◆ EXERCISE DESCRIPTION
Stop after the line that contains "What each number"; until then, restate each line of the entries word for word from the very first.

[Data records]
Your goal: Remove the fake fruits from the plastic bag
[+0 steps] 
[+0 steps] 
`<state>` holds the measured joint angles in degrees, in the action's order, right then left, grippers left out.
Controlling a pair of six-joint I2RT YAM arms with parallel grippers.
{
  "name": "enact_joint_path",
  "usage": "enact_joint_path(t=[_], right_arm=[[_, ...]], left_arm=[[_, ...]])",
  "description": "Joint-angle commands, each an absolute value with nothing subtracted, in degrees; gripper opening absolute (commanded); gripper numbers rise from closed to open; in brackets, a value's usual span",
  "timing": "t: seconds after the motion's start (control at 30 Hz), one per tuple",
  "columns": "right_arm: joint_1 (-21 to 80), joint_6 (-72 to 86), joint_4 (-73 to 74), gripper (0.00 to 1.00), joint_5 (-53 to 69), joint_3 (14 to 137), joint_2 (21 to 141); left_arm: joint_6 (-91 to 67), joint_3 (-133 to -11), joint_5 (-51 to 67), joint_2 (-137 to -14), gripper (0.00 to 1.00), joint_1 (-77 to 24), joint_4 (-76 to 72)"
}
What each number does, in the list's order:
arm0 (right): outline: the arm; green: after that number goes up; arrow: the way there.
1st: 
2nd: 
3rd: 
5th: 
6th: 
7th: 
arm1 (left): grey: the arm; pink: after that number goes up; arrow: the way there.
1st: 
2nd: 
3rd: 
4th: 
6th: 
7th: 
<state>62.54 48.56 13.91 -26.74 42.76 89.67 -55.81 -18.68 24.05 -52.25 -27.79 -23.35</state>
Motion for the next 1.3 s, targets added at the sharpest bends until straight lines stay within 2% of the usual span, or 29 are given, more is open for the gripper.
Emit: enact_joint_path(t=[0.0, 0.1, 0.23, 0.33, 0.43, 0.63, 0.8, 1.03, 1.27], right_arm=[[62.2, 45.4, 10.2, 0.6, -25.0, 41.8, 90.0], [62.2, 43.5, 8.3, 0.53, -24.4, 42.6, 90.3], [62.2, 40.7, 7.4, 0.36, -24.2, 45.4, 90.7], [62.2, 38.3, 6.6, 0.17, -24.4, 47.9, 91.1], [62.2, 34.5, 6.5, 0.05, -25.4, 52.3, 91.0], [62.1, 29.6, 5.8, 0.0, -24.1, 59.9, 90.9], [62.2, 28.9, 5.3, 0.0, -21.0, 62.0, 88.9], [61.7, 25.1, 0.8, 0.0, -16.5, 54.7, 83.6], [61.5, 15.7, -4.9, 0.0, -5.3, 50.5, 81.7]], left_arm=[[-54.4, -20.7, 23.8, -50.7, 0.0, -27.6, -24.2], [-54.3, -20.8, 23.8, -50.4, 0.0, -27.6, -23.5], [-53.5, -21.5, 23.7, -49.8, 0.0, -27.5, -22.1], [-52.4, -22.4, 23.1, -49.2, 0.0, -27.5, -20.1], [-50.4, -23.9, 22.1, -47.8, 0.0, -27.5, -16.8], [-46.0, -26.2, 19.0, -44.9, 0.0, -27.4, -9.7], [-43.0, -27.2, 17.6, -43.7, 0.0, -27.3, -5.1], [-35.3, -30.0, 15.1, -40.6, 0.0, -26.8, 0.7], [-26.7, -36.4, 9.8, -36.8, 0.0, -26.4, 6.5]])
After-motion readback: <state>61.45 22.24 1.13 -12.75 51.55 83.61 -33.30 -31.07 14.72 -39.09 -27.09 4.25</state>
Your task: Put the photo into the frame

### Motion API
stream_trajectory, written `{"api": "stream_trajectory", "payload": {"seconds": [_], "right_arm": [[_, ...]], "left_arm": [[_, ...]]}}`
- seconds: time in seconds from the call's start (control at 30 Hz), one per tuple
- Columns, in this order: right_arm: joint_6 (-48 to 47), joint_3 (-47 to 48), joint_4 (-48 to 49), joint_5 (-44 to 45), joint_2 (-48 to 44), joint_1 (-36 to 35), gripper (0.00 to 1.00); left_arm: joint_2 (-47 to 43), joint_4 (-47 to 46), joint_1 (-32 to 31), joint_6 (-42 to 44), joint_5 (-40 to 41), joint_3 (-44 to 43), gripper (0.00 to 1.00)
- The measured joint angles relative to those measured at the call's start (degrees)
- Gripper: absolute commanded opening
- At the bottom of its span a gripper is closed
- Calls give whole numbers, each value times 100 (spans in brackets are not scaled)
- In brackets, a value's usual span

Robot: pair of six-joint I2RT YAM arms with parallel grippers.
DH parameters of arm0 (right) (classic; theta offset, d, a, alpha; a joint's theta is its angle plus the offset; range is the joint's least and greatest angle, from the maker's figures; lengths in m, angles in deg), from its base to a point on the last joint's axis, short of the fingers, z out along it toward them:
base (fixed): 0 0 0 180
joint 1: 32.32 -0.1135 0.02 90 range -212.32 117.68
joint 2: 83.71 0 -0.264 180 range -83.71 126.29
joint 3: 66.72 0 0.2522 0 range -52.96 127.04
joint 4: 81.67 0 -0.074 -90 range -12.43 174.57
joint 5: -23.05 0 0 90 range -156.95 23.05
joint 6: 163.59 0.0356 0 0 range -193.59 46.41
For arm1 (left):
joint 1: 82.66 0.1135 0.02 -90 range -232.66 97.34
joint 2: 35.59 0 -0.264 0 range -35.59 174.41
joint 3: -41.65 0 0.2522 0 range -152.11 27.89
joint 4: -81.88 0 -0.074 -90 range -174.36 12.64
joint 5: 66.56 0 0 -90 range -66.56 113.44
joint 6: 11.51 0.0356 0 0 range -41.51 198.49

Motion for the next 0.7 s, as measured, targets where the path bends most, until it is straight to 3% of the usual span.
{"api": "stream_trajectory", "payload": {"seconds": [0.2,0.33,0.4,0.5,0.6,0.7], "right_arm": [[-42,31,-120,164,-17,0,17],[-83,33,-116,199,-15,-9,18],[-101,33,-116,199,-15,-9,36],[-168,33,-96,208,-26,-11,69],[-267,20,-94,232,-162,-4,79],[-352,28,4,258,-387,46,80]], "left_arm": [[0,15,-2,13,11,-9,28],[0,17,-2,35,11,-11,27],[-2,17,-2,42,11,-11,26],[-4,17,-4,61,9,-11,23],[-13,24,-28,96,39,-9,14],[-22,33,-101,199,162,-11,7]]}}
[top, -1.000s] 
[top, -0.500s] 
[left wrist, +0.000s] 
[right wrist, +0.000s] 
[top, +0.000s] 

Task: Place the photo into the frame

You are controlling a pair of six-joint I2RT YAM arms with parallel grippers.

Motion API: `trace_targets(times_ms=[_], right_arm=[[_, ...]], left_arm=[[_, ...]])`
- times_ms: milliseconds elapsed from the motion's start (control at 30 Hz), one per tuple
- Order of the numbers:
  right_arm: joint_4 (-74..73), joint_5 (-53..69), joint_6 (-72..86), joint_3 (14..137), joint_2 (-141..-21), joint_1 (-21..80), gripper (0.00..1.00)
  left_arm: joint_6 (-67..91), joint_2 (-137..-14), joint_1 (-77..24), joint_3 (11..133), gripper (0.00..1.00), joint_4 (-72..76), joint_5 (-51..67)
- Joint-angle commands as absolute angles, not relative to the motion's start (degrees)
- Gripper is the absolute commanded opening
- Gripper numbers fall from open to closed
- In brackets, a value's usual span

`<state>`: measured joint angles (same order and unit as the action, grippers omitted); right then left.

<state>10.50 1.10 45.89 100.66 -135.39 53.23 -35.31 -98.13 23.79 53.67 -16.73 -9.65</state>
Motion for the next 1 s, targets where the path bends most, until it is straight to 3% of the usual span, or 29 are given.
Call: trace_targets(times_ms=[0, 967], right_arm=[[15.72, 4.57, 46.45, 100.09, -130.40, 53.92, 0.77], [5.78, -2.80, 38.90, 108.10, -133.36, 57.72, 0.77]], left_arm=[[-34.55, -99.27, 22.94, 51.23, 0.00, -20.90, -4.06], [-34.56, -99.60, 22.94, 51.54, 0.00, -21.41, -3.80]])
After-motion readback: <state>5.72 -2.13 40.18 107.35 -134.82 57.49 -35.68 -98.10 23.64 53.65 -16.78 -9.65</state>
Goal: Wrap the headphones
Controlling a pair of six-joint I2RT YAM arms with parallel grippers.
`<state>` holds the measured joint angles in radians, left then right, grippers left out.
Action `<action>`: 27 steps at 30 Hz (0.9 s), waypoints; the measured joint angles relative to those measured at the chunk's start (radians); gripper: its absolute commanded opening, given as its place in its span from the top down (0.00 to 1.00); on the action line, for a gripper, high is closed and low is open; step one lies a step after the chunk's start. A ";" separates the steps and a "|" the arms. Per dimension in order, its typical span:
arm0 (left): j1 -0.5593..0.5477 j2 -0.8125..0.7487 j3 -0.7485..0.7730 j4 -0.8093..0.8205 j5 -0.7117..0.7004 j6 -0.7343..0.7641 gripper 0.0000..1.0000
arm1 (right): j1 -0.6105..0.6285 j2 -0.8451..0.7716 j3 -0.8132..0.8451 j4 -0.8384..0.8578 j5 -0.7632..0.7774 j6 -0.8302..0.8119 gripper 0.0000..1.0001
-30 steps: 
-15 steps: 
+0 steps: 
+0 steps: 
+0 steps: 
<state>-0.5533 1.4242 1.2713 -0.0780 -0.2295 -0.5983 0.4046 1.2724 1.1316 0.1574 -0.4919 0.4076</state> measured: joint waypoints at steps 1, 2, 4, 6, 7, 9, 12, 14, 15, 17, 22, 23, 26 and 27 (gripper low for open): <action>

◆ ANSWER TO THE PROBLEM
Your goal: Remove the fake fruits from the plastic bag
[+0 steps] 
[+0 steps] 
`<state>` holds the measured joint angles in degrees, in the action's order, right then left, grippers left out.
Controlling a pair of six-joint I2RT YAM arms with parallel grippers.
{
  "name": "enact_joint_path",
  "usage": "enact_joint_path(t=[_], right_arm=[[_, ...]], left_arm=[[_, ...]])",
  "description": "Joint-angle commands, each an absolute value with nothing subtracted, in degrees; gripper opening absolute (commanded); gripper numbers rise from closed to open; in brackets, a value's usual span",
  "timing": "t: seconds after the motion's start (control at 30 Hz), one per tuple",
  "columns": "right_arm: joint_1 (-21 to 80), joint_6 (-72 to 86), joint_4 (-73 to 74), gripper (0.00 to 1.00), joint_5 (-53 to 69), joint_3 (14 to 137), joint_2 (21 to 141); left_arm: joint_6 (-91 to 67), joint_3 (-133 to -11), joint_5 (-51 to 67), joint_2 (-137 to -14), gripper (0.00 to 1.00), joint_1 (-77 to 24), joint_4 (-76 to 72)"
}
What each number does, in the list's order:

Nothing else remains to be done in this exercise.